Immortality is a Distant Challenge, not the Immediate Issue

The media throws around the term "immortality" when talking about efforts to extend healthy life, with little concern for the dictionary definition. Advocates for radical life extension have in the past used physical immortality as a alternative term for the concept of agelessness, in which aging is controlled but all other causes of death still exist - which is another change of meaning. Some people find this a distraction, an annoyance, something that makes it harder to conduct advocacy and fundraising for current and prospective longevity science. Convincing the world that rejuvenation therapies are a viable near term prospect, given sufficient funding, is challenge enough without the peanut gallery.

It isn't clear whether or not dictionary definition immortality is possible in this universe, and if it was the entities enjoying it would be very different from the present human model of existence. Even scaling up to a reliable life expectancy of a million years would require considerable technology-assisted change and expansion. Such long-lived beings would probably be something akin to distributed collections of hardened, space-faring, automated computational factories. In that sense, we stand a long way removed from even the lesser challenges of living for a very, very long time. The problems of today, in which we take the first steps towards treating aging as a medical condition, so as to add the first few additional decades of healthy life, are those of the first rung on an extremely long ladder - and they are hard problems. If we don't focus on them, there is every chance of failure to progress soon enough to matter for most of us.

It's not uncommon, especially for outsiders of a given field, to use an inappropriate word to indicate a more complex concept than the word itself conveys - maybe because they think that the two are close enough or possibly because they just don't see the difference. For this reason, it's likely that each field has its own unspeakably profane word; in the field of rejuvenation, that word is the dreaded I-word: immortality.

Whether or not immortality is possible is an intriguing question, but it is decidedly off-topic in the field of rejuvenation, because rejuvenation is not immortality. If a universal antiviral drug existed, able to wipe the floor with every conceivable virus, you wouldn't call it an immortality drug, because right after leaving the doctor's office where you got your miracle shot, a grand piano might happen to crush you after a 50-story free fall, and the antiviral drug wouldn't be especially effective against that particular cause of death. Similarly, rejuvenation would save you from death by age-related diseases, but again not by falling grand pianos.

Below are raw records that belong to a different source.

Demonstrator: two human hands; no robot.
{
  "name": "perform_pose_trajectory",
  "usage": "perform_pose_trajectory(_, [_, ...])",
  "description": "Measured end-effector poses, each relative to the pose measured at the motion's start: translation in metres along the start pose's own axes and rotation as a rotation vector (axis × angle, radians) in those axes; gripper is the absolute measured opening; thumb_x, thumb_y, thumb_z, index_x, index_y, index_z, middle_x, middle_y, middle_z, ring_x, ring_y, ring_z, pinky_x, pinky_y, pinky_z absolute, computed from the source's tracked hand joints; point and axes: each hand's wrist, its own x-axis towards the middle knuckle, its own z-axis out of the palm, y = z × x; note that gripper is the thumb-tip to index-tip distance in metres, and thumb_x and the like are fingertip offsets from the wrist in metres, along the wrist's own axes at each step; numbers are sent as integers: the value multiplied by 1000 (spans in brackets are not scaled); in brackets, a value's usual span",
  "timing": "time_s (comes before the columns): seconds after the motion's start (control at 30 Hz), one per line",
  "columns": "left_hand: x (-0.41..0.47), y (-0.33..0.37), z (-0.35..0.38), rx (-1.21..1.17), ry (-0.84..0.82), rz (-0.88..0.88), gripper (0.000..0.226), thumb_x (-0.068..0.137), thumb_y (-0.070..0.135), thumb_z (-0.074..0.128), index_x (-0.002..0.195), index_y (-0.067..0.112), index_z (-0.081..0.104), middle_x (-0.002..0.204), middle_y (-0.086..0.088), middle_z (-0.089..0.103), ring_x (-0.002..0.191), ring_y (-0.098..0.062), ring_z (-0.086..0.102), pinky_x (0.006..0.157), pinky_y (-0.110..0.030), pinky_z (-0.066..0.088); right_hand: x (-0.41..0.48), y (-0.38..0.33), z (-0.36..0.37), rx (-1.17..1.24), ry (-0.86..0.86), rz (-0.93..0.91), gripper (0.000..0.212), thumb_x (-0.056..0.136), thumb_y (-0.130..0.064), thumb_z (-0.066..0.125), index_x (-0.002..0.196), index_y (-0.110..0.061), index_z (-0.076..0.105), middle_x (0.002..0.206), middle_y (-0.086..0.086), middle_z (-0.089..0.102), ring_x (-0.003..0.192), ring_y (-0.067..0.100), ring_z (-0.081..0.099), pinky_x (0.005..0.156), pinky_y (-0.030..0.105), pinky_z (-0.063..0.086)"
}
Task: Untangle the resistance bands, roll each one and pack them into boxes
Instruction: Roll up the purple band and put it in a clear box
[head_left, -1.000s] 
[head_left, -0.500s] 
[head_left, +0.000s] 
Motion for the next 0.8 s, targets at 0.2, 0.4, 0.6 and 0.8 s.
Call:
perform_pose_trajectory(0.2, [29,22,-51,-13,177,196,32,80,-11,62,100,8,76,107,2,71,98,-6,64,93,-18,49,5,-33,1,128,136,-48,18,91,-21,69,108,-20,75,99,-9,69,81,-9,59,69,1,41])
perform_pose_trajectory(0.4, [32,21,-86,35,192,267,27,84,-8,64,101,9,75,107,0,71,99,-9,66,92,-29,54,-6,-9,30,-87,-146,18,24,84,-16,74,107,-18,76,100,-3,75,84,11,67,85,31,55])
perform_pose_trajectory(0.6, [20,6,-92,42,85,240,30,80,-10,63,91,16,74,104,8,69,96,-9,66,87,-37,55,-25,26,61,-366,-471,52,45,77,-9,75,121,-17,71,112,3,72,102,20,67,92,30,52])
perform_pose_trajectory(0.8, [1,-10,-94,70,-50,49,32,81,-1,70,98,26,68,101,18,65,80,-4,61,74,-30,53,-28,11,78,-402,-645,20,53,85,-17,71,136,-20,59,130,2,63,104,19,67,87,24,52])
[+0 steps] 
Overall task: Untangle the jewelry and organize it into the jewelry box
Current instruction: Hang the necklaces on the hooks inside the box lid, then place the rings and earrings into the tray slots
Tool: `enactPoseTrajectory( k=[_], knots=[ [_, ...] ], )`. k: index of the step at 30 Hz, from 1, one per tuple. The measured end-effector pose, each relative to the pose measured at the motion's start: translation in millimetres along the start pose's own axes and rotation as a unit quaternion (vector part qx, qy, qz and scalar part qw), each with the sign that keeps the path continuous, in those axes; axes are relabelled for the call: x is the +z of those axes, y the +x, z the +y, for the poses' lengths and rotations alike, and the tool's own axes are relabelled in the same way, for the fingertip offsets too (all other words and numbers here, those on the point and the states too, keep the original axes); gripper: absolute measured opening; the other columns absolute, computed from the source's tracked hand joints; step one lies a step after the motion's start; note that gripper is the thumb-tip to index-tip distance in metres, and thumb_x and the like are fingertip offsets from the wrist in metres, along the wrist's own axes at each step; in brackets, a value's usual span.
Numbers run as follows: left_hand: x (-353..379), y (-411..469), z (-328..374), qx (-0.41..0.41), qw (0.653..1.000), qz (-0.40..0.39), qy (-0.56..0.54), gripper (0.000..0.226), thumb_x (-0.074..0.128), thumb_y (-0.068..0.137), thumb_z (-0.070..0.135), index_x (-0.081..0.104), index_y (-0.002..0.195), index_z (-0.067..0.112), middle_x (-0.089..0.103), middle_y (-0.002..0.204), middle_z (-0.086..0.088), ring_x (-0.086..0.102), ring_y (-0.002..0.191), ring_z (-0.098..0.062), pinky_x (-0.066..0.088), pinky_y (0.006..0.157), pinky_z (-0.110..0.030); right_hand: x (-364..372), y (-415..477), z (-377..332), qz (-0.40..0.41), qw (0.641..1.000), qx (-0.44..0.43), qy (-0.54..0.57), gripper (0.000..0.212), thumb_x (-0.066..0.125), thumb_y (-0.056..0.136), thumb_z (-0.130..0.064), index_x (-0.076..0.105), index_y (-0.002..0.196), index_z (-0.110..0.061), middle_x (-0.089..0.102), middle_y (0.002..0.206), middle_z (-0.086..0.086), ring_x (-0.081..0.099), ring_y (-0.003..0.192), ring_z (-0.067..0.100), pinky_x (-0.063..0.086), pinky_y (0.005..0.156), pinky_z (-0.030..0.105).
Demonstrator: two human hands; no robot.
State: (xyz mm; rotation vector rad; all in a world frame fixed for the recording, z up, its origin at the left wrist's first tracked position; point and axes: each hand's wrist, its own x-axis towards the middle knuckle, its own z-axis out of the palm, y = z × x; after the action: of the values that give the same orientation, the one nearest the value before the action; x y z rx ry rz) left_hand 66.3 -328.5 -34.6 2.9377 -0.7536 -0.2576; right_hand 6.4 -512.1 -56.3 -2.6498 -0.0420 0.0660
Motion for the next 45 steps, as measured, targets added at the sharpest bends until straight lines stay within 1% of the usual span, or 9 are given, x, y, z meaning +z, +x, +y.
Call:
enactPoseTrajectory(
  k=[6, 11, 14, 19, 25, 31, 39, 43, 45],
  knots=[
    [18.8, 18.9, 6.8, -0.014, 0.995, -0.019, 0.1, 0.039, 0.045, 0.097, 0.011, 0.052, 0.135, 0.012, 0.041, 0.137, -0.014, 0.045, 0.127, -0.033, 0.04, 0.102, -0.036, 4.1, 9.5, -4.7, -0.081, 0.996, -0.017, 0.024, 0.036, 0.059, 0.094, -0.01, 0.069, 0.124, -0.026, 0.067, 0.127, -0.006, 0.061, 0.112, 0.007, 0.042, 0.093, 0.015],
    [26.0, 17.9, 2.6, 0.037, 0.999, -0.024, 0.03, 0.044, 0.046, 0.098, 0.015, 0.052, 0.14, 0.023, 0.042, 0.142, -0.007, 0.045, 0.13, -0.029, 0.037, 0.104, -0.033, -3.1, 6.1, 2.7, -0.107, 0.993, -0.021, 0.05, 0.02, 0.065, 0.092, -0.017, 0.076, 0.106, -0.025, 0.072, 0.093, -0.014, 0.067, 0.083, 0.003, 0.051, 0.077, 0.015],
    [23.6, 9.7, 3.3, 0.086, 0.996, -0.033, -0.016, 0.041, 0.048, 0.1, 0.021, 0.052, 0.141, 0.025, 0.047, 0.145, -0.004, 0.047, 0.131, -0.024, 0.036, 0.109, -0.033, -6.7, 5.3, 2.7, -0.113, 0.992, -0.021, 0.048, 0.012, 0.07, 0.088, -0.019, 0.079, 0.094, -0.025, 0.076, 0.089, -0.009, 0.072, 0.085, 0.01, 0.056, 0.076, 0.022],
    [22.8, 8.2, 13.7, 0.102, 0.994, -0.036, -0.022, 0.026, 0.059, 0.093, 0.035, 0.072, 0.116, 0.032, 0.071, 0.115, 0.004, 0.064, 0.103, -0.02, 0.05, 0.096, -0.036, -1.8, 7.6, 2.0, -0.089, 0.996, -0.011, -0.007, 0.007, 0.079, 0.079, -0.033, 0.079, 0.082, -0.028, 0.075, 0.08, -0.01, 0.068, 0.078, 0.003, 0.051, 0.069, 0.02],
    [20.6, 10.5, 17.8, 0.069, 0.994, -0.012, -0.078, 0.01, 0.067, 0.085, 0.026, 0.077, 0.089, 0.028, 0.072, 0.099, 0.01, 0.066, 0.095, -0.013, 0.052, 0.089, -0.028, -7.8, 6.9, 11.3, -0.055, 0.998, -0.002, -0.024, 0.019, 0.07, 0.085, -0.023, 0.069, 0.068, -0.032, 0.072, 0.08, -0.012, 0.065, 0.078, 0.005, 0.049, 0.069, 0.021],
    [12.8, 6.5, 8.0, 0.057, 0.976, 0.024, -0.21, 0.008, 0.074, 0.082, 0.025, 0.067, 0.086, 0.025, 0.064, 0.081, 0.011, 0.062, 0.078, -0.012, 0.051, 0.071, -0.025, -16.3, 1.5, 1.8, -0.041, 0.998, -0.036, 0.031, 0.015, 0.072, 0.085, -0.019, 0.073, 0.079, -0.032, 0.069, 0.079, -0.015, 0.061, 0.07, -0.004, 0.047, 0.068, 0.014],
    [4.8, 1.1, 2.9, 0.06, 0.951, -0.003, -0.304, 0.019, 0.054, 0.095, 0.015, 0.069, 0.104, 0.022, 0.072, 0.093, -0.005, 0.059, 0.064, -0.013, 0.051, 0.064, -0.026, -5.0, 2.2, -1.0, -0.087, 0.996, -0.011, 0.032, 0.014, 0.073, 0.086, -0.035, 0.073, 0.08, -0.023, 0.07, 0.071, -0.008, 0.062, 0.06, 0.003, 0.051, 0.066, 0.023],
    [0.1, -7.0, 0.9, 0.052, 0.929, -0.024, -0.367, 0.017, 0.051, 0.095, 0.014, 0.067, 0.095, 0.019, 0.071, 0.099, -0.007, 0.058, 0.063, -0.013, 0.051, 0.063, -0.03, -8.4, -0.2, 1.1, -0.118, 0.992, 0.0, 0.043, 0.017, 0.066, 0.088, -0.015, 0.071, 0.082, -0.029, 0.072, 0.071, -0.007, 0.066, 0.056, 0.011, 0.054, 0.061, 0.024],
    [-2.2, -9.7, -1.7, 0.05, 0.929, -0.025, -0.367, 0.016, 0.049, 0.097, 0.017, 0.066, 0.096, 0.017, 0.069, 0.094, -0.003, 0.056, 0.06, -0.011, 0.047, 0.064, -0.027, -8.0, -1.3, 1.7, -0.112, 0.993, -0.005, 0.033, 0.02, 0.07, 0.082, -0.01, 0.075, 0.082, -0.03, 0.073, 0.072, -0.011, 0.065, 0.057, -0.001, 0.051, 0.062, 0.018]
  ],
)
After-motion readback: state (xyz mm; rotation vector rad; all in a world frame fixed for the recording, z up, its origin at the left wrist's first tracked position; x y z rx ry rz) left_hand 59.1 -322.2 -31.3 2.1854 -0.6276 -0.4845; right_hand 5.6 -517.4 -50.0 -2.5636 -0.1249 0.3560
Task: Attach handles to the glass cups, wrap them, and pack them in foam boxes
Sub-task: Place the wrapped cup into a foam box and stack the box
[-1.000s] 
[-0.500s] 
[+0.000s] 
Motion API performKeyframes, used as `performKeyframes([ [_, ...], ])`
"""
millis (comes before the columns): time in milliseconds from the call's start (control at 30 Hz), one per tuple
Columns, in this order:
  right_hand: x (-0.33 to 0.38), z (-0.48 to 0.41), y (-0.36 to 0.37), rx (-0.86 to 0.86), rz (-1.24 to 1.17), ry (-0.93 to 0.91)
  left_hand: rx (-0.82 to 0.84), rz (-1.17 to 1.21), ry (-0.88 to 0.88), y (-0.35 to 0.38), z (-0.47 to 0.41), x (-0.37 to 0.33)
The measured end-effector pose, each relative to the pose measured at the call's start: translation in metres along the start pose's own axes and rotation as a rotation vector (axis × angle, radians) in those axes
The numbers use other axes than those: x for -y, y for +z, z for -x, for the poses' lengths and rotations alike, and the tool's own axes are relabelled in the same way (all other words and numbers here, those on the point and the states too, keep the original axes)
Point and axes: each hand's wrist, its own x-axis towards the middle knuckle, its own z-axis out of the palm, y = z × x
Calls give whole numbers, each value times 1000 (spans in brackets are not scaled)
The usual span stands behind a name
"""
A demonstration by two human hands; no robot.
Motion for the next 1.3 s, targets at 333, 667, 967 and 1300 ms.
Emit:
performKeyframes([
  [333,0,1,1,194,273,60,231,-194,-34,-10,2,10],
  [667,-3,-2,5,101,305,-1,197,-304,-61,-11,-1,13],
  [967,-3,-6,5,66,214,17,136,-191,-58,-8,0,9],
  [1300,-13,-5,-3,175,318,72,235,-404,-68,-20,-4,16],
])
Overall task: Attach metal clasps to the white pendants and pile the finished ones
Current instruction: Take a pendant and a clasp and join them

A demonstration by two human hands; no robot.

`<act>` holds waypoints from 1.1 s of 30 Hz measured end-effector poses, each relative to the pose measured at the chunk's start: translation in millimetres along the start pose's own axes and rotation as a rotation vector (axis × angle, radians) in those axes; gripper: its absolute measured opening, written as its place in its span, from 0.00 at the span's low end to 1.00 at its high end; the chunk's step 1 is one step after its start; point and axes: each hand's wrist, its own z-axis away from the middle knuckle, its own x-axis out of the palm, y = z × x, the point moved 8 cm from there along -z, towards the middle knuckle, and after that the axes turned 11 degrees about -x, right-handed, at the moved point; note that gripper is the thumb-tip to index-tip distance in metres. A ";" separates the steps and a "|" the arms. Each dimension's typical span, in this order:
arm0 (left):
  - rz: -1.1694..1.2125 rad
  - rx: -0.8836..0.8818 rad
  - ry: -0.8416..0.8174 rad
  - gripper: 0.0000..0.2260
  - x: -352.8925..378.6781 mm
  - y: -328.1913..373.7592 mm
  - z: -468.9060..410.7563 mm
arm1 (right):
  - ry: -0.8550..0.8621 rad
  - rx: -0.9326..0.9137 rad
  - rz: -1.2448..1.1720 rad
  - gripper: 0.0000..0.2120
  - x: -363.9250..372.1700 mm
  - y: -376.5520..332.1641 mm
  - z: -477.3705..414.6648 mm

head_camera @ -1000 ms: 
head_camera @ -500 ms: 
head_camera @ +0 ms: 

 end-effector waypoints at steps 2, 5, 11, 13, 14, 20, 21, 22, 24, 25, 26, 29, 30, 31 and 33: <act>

Yet, both people and the media keep talking about "curing death" and "immortality pills" when the actual topic is rejuvenation biotechnology; this is a cause of particular annoyance to Dr. Aubrey de Grey, whose pioneering work is constantly called an "immortality quest" and similar things. Since immortality reasonably seems a pipe dream, this results in a gross misrepresentation of the entire field and a lot of unwarranted bashing of completely legitimate medical research whose only fault is that it aims to prevent the diseases of aging rather than just coping with them.

The same story is true of negligible senescence. If a successful rejuvenation platform were implemented, people would still age biologically, but we would have therapies capable of undoing such aging. Through periodic reapplication of these therapies, the hallmarks of aging would always be kept well below the pathology threshold. In other words, we would still senesce (that is, age), but our level of senescence would stay negligible - that's where the term comes from. Yet, many people keep calling negligible senescence immortality just like they do rejuvenation biotechnology, whether deliberately or by genuine mistake, thereby providing an excellent strawman for needy critics to beat.

Negligible senescence is the expected result of truly comprehensive rejuvenation biotechnologies, and yes, if we got there, our healthspan would be vastly increased, and consequently, so would our lifespan; if you were in perfect health for longer than, say, 100 years, it is a disarmingly trivial consequence that you would live for longer than 100 years. However, whether a negligibly senescent person then lives on forever or not, or ten thousand years from now, someone beats the odds and comes up with a fancy immortality switch, is an entirely different matter that is beyond the scope of the field of rejuvenation biotechnology.